§ Exercise objective: For this exercise, an exact copy is needed of only the lines from the one containing "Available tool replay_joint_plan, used" through the end of the data, with pictures left out.
────────────────────
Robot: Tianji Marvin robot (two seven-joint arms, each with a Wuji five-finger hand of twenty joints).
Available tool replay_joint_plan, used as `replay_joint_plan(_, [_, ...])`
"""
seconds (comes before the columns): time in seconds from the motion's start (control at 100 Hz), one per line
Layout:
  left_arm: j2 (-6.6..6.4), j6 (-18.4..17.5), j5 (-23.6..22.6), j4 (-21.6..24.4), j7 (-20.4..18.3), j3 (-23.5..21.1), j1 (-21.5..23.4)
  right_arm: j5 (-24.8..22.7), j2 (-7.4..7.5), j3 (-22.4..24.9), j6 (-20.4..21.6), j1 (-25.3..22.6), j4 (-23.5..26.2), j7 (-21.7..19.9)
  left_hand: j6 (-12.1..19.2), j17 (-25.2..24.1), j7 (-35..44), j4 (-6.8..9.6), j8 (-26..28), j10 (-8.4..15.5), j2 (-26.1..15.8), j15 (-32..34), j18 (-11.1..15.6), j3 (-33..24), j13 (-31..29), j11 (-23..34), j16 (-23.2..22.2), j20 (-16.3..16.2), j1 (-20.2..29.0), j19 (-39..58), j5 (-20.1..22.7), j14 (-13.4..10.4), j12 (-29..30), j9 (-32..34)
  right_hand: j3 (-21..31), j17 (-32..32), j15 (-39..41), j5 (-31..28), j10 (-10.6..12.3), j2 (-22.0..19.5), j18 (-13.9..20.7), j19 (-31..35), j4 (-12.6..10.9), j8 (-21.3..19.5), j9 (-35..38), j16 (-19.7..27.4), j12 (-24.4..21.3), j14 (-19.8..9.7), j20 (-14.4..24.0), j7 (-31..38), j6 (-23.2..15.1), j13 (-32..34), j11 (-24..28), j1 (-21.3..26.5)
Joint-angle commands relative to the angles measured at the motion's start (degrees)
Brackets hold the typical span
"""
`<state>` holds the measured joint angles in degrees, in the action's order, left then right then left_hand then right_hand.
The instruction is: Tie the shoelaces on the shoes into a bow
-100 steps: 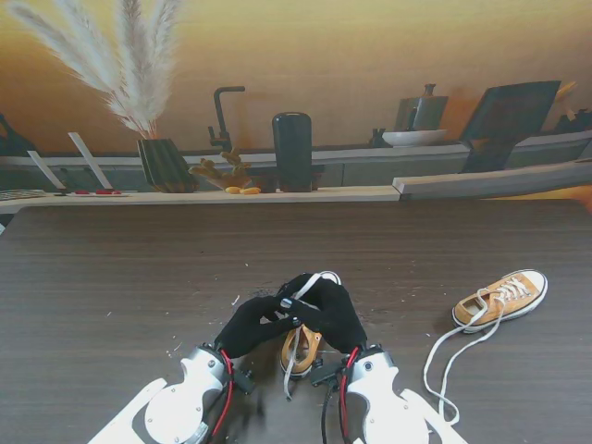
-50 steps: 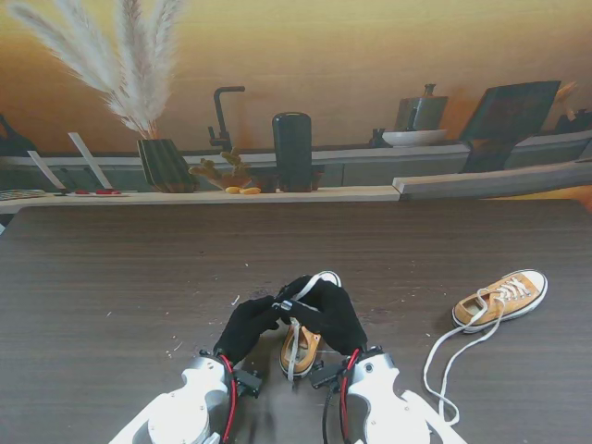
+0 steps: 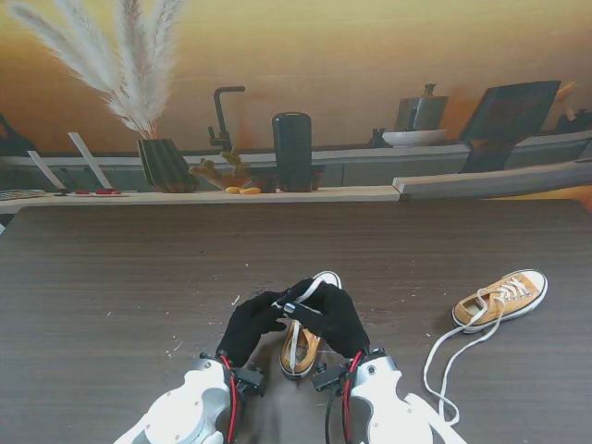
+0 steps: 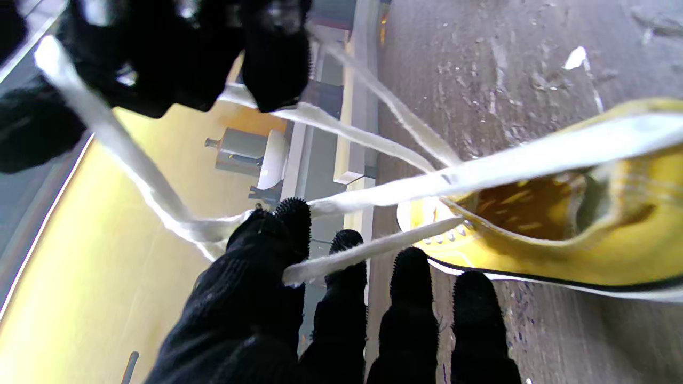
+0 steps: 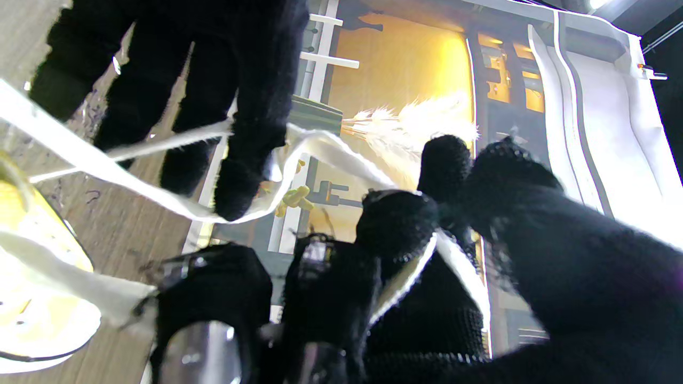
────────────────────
§ Result of this exercise:
Available tool replay_joint_plan, used as `replay_joint_plan(_, [_, ...])`
"""
seconds (comes before the columns): time in seconds from the motion's start (control at 100 Hz), one per line
Layout:
  left_arm: j2 (-6.6..6.4), j6 (-18.4..17.5), j5 (-23.6..22.6), j4 (-21.6..24.4), j7 (-20.4..18.3), j3 (-23.5..21.1), j1 (-21.5..23.4)
  right_arm: j5 (-24.8..22.7), j2 (-7.4..7.5), j3 (-22.4..24.9), j6 (-20.4..21.6), j1 (-25.3..22.6), j4 (-23.5..26.2), j7 (-21.7..19.9)
  left_hand: j6 (-12.1..19.2), j17 (-25.2..24.1), j7 (-35..44), j4 (-6.8..9.6), j8 (-26..28), j10 (-8.4..15.5), j2 (-26.1..15.8), j15 (-32..34), j18 (-11.1..15.6), j3 (-33..24), j13 (-31..29), j11 (-23..34), j16 (-23.2..22.2), j20 (-16.3..16.2), j1 (-20.2..29.0), j19 (-39..58), j5 (-20.1..22.7), j14 (-13.4..10.4), j12 (-29..30), j9 (-32..34)
  right_hand: j3 (-21..31), j17 (-32..32), j15 (-39..41), j5 (-31..28), j10 (-10.6..12.3), j2 (-22.0..19.5), j18 (-13.9..20.7), j19 (-31..35), j4 (-12.6..10.9), j8 (-21.3..19.5), j9 (-35..38), j16 (-19.7..27.4), j12 (-24.4..21.3), j14 (-19.8..9.7), j20 (-14.4..24.0), j7 (-31..38), j6 (-23.2..15.1), j13 (-32..34), j11 (-24..28), j1 (-21.3..26.5)
Joint-angle commands relative to the angles measured at the motion's start (degrees)
Brackets hold the typical span
"""
`<state>` holds the measured joint angles in degrees, in the action's order, left then right then left_hand then right_hand.
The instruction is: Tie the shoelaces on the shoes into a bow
-100 steps: 
-50 steps: 
+0 steps: 
+0 steps: 
+0 steps: 

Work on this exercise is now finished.